Most of his professional career took place in the German Democratic Republic where he is known as "Nestor des Naturschutzes in Ostdeutschland" (loosely "East Germany's original Nature Conservationist"). He also designed the long-eared owl silhouette, originally on a yellow background, which since 1989 has been adapted and become known across Germany as a symbol identifying conservation areas.

==Life==

===Early years===
Kretschmann attended a local school in Berlin and undertook an apprenticeship in tailoring before getting a job as a cutter with a Berlin tayloring firm. However, Germany underwent significant regime change in January 1933 when the NDSDAP (Nazi Party) took power, and lost little time in imposing the country's first twentieth century one-party dictatorship. One side-effect of the new government's policy was a switch away from men's suits to production of uniforms by Kretschmann's employer. In April 1933 Kurt Kretschmann gave notice that he was a committed pacifist and went to live with a friend in a garden summer house in Rüdnitz near Bernau, just outside Berlin on its north-east side.
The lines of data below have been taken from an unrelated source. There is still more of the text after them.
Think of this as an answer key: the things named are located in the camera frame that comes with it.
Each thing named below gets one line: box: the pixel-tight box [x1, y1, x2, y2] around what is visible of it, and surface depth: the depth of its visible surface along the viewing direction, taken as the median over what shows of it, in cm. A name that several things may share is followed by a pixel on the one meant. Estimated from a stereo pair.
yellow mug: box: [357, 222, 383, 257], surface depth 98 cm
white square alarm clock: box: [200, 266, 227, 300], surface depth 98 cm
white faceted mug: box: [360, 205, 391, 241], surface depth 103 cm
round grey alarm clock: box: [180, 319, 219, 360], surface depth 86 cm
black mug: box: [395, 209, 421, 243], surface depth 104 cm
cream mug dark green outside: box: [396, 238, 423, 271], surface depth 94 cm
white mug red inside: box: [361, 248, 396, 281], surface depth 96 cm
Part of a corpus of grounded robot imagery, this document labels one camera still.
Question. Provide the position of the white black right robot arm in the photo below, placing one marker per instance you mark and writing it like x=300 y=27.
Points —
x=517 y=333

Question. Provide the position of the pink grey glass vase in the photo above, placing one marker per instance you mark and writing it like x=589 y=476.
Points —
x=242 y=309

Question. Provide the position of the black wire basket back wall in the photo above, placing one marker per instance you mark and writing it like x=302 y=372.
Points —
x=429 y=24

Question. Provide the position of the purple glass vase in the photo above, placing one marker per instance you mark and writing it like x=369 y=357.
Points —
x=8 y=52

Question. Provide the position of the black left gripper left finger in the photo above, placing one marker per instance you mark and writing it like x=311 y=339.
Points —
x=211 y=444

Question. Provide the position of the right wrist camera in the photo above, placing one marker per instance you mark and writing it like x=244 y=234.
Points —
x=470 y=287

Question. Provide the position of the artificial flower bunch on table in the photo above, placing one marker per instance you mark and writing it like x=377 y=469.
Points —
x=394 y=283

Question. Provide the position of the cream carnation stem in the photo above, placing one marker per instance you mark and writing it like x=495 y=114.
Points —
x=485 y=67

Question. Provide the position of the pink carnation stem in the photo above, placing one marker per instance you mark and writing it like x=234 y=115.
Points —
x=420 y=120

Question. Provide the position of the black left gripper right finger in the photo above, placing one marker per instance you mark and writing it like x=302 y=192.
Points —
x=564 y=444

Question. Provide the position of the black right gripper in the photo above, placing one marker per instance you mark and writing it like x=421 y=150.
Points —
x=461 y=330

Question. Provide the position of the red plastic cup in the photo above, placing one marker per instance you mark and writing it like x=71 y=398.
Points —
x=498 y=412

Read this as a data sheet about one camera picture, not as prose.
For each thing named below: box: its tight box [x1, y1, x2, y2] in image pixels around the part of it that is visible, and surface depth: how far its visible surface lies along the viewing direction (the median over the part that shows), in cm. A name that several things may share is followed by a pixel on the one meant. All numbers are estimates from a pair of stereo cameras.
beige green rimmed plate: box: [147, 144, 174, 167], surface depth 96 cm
He now became a vegetarian and embarked on a period of intense physical training which included a 10 km long-distance run each day. He also experimented with his diet and took the opportunity to expand his knowledge of world literature, the classics and philosophical scholars, while playing the violin recreationally. In 1935 he faced conscription for military service, but through intense fasting was able to defer his call-up for a year. In 1936 he was conscripted into the military, but was then released after just five months because the committed pacifist was deemed "a danger to the morale of the troops". He now undertook a lengthy walking tour, reportedly of 12,000 km, across Germany, Switzerland and Northern Italy. Impressions accumulated during this time affected him deeply.

===Second World War===
In August 1939 a non-aggression pact between Nazi Germany and the Soviet Union opened the way for a rerun of the Partitions of Poland between the two dictatorships, and this in turn triggered a return to "world war" involving most of Europe which broke out the next month. In 1940 Kretschmann was conscripted for forced labour in Königsberg (Neumarkt) in Brandenburg. He refused to work in a munitions factory and was forced to work on the recently constructed Königsberg military airfield. In 1942 he married Erna Scherff. One source describes this as a "Long-distance wedding" ("Ferntrauung"), but their son was nevertheless born the same year: he died three years later. Between 1941 and 1945 Kurt Kretschmann fought in the German army on the Russian Front. He participated in and survived the Siege of Stalingrad. In the increasingly chaotic closing phase of the war another hearing condemned Kretschmann to death. The sentence was not carried out, possibly because of a Red army attack in which he was wounded. He was then able to return to Germany for home leave, during which time he deserted from the army. Supported by his wife who was able to supply water, vegetables and candles, he hid for 75 winter days in a two-meter wide hole in the ground under a garden summer house, on the site where in 1960 he and his wife would build their home, and which is today designated the "House for the care of Nature" ("Haus der Naturpflege"), at Bad Freienwalde in eastern Brandenburg. He was then captured by the Soviets: between the end of the war in May 1945 and August of that year he was held by the Soviets as a prisoner of war.

Published output
not a complete list

- Landschaftsschutzgebiet Gamengrund-Seenrinne. VEB Bibliographisches Institut, 1957
- Werbellinsee. VEB Bibliographisches Institut, 1960
- mit Kurt Steinbring: Der Scharmützelsee und Bad Saarow-Pieskow. VEB Brockhaus, 1964
- Lüge und Wahrheit – Kriegserlebnisse eines deutschen Soldaten. VWF, 1993, ISBN 3-89700-400-3
- Und da leben sie noch? Berlin, Friedensbibliothek/Antikriegsmuseum, 1999
- with Helene Walter: Entstehung der Lehrstätte für Naturschutz „Müritzhof“. Verlag Lenover, Neustrelitz 1995, ISBN 3-930164-11-6
- with Rudolf Behm: Mulch total. OLV Organischer Landbau Verlag, 2001, ISBN 3-922201-18-0
- with David Stile und Jeanie Stiles: Lauben und Hütten. Ökobuch, 2002, ISBN 3-922964-84-2

Before German reunification Nature Conservation zones in West Germany were identified with the silhouette of a Sea eagle, though people sometimes mistook it for an American bald eagle.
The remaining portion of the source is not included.